My peace is gone, My heart is heavy – Johann Wolfgang von Goethe
The answer to my questions, or rather prayer, came in the form of an all-expense trip to Ghana for two weeks. I was to leave yesterday, but the trip had to be put on hold because of the news I received. Shortly after our board meeting, Aisha buzzed to let me know I had a visitor. It was Dera’s brother who had come from the village. Instead of going to Dera’s office or the house, as he had been there on two occasions, he came straight to my office.
“Chidi, this is a surprise. To what do I owe this visit?” I asked when he had made himself comfortable.

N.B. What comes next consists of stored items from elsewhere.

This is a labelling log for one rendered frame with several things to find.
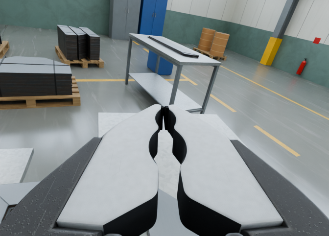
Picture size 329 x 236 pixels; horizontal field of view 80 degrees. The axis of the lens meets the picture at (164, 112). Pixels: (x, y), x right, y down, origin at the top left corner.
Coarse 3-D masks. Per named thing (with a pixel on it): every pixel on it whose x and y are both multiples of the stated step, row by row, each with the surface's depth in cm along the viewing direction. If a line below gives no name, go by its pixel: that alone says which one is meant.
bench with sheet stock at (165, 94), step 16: (128, 48) 358; (160, 48) 279; (176, 48) 282; (128, 64) 370; (176, 64) 244; (192, 64) 246; (208, 64) 260; (144, 80) 362; (160, 80) 377; (176, 80) 246; (160, 96) 313; (176, 96) 324; (208, 96) 294; (192, 112) 295
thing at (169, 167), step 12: (108, 120) 82; (120, 120) 84; (216, 120) 100; (228, 132) 92; (168, 144) 76; (156, 156) 69; (168, 156) 70; (168, 168) 64; (168, 180) 60; (168, 192) 56
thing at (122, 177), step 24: (144, 120) 10; (120, 144) 8; (144, 144) 8; (96, 168) 7; (120, 168) 7; (144, 168) 7; (72, 192) 6; (96, 192) 6; (120, 192) 6; (144, 192) 6; (72, 216) 5; (96, 216) 5; (120, 216) 6; (144, 216) 6

“I know you’re wondering why I didn’t go to the house or Dera’s office. I don’t know how to relay the news to her so I decided to come see you and Abike to prepare your minds and be strong for her.”
My defensive mode kicked in and I braced myself, prepared for the worse.
“Eh…Yesterday my father died.”
Blood rushed to my head and I gasped. Even though I was sitting down, I felt very faint.
“What? Oh my goodness!”
I’d met her father on two visits and had the privilege of learning a lot during the one week we spent there for her elder sister’s wedding. He told us a lot of what happened during Biafra and life during the colonial era. I remember recording it and saying I would document it for posterity. He was educated and still spoke the Queen’s English even though he was old. He was 40 when the Biafra war broke out and it was after then he married a 20-year-old lady, whose family had been killed in the war save her and her younger brother. Dera came after they had thought they would never have any more children. He was almost 60 when they had Chidera. Whenever his older children teased him, he would say it was a testament to the love he and his wife shared. Dera couldn’t wait for the day he would walk her down the aisle with Adrain.
“I have to call Adrian,” I told Chidi, reaching for my phone on the desk.
“Was he sick? He was fine the last time we spoke on the phone.”
“You didn’t let me finish.”
“There’s more?” I dropped my phone.
“Jasmine, please I need you to be strong. He had gone to see a friend who was sick at his house, After a while, his friend, Mazi Opara, asked him to get something for him that he had hidden in the wall of his mud house. As he pried the brick loose, the mud house came crumbling.”
“My goodness! Were there no neighbours to help him out?”
“One of the neighbours said that when they heard the noise; he rushed to check knowing that Mazi Opara was sick. When he got there, Mazi Opara asked him to go home and mind his business, but shouted for him an hour later. He said Mazi was frantic, saying he had forgotten his friend had gone into the mud house to get something for him. He mobilised the youth in the area and my father was brought out alive. He was rushed to the hospital where he gave final instructions to my mother and everyone of us before he died.”
“How could he say he had forgotten his friend went into the mud house? That’s a bunch of crap. That man should be arrested.”
“One step at a time,” Chidi said and broke down.
I couldn’t stop the tears that rolled down my face. It brought back the memory of my late father who had died in my mother’s arms. I thought she was going to go crazy, but she became stronger. I sincerely hope it would be the same with Chidera’s mother.
While we sat in my office, each with his own thoughts, Nosa called me. I picked up the phone with the intention of asking him to ask Adrian to come see me immediately.
“Jas, are you in the office?” I replied in the affirmative. Something in his tone made me uncomfortable.
“Tell me what it is,” I demanded.
“There’s been an accident and Adrian’s in the hospital. We are getting ready to fly him out of the country so you better hurry up to St Michael’s Hospital now.”
In other words, it would probably be the last time I would see him.